Submitted: 3 years ago.
Category: Tax
Expert:  jgordosea replied 3 years ago.
Greetings,

As you may be aware, the exclusion of gain from a principal residence can only be used once every two years (in addition to the requirements to own and occupy the residence for two of the five years prior to the sale).
So, you would need to own and occupy the California house for two years in order to use the full exclusion in addition to having used the exclusion for the Colorado house.

There is provision for possibly using a reduced maximum exclusion when the sale of your home was due to one of the following :
1)A change in place of employment.
2) Health.
3) Unforeseen circumstances.

For details and examples of each allowable le reason for a reduced exclusion see http://www.irs.gov/publications/p523/ar02.html#en_US_2012_publink1000200747

One possibility might be if you get employment in Colorado while you are still using your California home as your main home that change of employment could allow for a partial exclusion of gain on the sale of your Colorado home.

The formula for the partial exclusion is a bit involved, but a copy of the worksheet is on page 34 of the publication at http://www.irs.gov/pub/irs-pdf/p523.pdf

Basically you will first take a ratio of the days in the new home divided by 730 days and multiple that ratio times the maximum 500,000 for a married filing joint couple.
So, if you are in the new home for 146 days the ratio is 146/730 = .2 and the maximum exclusion is 100,000.

Secondly you have to make a similar ratio of how long it has been since the sale date that the exclusion was previously used used.

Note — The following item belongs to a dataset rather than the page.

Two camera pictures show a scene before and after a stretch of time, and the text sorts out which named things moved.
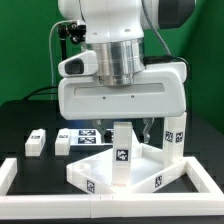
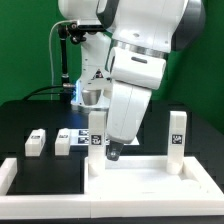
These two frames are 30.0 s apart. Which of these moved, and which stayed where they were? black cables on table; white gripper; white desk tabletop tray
Moved: white gripper; white desk tabletop tray
Stayed: black cables on table

The difference in the sale dates is divided by 730 to find that ratio.

Then, the lesser of the two ratios will be multiplied times the maximum exclusion to find your partial exclusion.

You can exclude the gain from a second primary home if the sale is due to 1)a change in place of employment 2) health or 3) unforeseen circumstances but can only use a partial of the maximum of 500,000 for married couples.

From you description, if you sold the Colorado home and moved to California in October 2012 the partial exclusion will be more than 60,000 and can be deducted if the move is for a change in employment (while you are still occupying the new home).

Please ask if you need clarification.
Thank you.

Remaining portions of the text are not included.